The new barman doesn't know exactly where the old one has gone. He is reluctant to say anything (discretion being part of his job) but if pressed by someone suitably persuasive, he might hint that he left to take a better-paid job. The new barman was shown around and briefed by the old one, thinks he knows the member's regular tipples, but usually gets it wrong.

Enquiries (e.g. of the Club Secretary, Angus McDougal) reveal that he had been lured away by the Chanters club. Attempt to get inside the Chanters to speak to the barman should be made: e.g. steal or borrow a Chanters tie, wear old school tie and bluff ones way past the doorman, sneak in while the doorman is distracted by someone else, bribe a hard-up Chanter to take them in as guests etc.

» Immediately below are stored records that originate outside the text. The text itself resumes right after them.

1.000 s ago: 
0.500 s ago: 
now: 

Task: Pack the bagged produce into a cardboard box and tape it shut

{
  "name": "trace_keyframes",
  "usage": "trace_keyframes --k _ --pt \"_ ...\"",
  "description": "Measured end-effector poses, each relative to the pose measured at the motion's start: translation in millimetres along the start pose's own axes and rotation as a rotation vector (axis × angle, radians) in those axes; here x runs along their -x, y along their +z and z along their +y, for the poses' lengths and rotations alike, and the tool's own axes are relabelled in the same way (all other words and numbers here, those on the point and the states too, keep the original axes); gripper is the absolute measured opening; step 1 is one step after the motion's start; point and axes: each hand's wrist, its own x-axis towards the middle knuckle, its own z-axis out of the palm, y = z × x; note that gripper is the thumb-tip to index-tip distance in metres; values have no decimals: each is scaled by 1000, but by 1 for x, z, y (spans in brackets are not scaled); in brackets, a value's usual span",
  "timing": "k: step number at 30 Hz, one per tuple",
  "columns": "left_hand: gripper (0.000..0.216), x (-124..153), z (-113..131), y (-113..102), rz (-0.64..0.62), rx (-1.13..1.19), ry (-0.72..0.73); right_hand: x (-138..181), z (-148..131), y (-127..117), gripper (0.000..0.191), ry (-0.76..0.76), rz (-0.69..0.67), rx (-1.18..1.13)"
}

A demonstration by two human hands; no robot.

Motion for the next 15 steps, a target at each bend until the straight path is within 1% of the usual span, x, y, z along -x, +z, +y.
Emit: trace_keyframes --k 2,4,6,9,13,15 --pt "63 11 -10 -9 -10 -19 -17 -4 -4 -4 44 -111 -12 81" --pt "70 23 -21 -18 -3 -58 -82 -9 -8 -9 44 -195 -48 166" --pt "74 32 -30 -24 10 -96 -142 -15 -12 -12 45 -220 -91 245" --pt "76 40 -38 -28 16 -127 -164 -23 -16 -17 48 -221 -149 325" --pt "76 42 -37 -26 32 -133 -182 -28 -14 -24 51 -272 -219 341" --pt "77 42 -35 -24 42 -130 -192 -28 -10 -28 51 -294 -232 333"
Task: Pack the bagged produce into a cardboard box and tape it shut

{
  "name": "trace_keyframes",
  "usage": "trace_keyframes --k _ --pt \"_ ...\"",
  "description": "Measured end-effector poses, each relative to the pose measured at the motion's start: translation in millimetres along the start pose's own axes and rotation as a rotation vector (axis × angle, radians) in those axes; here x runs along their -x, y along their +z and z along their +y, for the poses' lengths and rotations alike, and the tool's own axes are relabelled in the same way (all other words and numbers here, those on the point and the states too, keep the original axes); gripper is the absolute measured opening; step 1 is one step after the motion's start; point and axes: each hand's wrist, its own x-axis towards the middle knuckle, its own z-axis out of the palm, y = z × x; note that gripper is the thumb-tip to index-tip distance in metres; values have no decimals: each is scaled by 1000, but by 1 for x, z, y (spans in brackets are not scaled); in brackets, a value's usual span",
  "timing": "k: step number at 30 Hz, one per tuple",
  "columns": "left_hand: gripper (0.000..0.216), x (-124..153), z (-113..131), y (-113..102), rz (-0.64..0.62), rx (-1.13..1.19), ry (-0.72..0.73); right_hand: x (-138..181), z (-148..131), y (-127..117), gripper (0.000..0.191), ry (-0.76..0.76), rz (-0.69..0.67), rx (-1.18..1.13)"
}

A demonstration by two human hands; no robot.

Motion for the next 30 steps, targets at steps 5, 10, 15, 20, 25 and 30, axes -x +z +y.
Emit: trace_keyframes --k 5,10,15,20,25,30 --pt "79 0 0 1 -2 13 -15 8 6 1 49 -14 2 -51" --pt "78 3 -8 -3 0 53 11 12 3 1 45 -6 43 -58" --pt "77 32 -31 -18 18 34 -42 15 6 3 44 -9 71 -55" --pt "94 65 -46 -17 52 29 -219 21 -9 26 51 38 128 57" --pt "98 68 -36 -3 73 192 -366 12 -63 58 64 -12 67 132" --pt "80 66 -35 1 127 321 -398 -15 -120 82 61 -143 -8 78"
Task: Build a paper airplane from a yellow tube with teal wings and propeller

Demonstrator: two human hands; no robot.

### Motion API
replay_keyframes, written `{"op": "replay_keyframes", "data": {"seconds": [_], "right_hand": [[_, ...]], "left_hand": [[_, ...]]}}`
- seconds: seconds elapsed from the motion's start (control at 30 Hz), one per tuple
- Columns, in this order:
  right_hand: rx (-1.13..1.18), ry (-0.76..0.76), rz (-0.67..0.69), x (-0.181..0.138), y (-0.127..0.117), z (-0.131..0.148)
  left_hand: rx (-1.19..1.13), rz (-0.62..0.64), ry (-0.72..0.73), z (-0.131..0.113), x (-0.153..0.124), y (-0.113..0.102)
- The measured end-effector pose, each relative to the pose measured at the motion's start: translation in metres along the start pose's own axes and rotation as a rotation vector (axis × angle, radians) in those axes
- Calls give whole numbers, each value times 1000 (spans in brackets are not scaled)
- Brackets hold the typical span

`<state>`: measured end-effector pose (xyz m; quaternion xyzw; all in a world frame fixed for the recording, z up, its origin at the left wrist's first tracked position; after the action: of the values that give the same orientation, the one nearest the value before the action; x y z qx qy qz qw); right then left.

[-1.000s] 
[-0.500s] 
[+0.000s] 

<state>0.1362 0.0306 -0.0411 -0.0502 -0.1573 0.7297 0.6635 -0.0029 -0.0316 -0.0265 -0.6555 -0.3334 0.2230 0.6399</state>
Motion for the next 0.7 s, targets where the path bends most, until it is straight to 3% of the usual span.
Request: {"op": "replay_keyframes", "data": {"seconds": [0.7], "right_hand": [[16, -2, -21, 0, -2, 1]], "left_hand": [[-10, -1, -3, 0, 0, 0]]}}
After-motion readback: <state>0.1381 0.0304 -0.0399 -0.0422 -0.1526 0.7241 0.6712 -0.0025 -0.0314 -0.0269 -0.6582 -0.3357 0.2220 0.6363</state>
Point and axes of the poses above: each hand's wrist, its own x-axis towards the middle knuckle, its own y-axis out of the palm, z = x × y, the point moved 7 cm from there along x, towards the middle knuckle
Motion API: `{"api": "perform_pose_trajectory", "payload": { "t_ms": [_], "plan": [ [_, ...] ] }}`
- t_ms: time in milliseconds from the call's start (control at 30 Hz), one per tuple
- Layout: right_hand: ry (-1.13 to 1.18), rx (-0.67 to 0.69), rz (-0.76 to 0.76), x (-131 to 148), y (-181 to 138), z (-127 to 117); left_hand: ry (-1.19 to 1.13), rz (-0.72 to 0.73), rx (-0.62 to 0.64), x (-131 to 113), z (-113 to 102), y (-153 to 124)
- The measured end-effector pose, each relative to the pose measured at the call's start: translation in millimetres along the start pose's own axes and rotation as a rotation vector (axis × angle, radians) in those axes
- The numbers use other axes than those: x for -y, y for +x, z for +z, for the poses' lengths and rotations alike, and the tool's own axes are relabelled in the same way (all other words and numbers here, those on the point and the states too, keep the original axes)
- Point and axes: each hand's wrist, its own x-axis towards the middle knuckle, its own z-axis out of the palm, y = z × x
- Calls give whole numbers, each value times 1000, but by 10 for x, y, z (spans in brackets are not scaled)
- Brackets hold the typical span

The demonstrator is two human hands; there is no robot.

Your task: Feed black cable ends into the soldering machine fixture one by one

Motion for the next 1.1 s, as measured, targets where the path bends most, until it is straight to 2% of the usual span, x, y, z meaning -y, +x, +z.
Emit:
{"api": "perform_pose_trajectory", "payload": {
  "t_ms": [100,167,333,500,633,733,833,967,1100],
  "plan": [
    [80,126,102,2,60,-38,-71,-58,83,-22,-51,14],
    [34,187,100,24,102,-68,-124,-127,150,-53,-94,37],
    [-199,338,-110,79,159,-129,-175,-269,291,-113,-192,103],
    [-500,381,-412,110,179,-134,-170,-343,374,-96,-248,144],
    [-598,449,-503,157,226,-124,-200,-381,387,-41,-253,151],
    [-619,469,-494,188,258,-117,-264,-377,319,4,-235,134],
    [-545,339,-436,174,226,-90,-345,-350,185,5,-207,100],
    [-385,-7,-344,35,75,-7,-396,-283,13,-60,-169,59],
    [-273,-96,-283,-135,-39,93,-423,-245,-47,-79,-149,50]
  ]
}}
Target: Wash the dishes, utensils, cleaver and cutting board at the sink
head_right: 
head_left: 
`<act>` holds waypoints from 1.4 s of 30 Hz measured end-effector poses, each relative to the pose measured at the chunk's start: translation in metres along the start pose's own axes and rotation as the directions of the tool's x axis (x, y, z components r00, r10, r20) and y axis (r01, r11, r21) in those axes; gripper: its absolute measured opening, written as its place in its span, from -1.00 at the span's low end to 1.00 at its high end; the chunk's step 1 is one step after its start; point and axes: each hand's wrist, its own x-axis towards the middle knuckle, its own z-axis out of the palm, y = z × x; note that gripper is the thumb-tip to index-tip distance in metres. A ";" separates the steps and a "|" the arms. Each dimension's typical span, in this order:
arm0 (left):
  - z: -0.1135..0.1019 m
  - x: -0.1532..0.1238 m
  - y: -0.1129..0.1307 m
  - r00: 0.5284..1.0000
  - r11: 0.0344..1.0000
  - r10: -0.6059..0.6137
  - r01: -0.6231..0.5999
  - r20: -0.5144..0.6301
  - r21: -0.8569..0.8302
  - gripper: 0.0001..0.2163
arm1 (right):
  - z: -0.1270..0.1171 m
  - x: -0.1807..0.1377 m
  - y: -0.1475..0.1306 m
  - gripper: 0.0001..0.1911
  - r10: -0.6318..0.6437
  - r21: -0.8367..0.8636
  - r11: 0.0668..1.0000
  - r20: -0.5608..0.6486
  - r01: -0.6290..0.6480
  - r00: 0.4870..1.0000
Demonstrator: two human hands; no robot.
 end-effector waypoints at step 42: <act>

In fact, the barman is rather bored at the Chanters, where there are a number of teetotallers and those that do drink stick to whiskey and soda. He will happily return to his old post if (a) he gets more pay and (b) the new barman from the Drones is taken on by the Chanters.

5. The Herring-Strudel conundrum

Stuffy Herring-Waterhouse's family have plotted to send him off to Africa and an administrative job on a coffee plantation to get him away from the lodestone of his life, Binky Strudel, a Lyon's Corner House waitress.

The boat sails from Southampton in one weeks time. Stuffy is incarcerated at the Herring-Waterhouse mock-Gothic castle near Slough. It is moated and has very thick, high walls, having been designed by an ancestor obsessed with the Crusades who knew what he thought a real castle was like.

The Drones must either convince the Herring-Waterhouse family to change their minds, get either Stuffy or Binky to end their relationship, or spirit Stuffy out of the castle and away before the boat sails to give him time to sort the problem out himself.

Naturally, all known friends of Stuffy's will be denied entrance to the castle.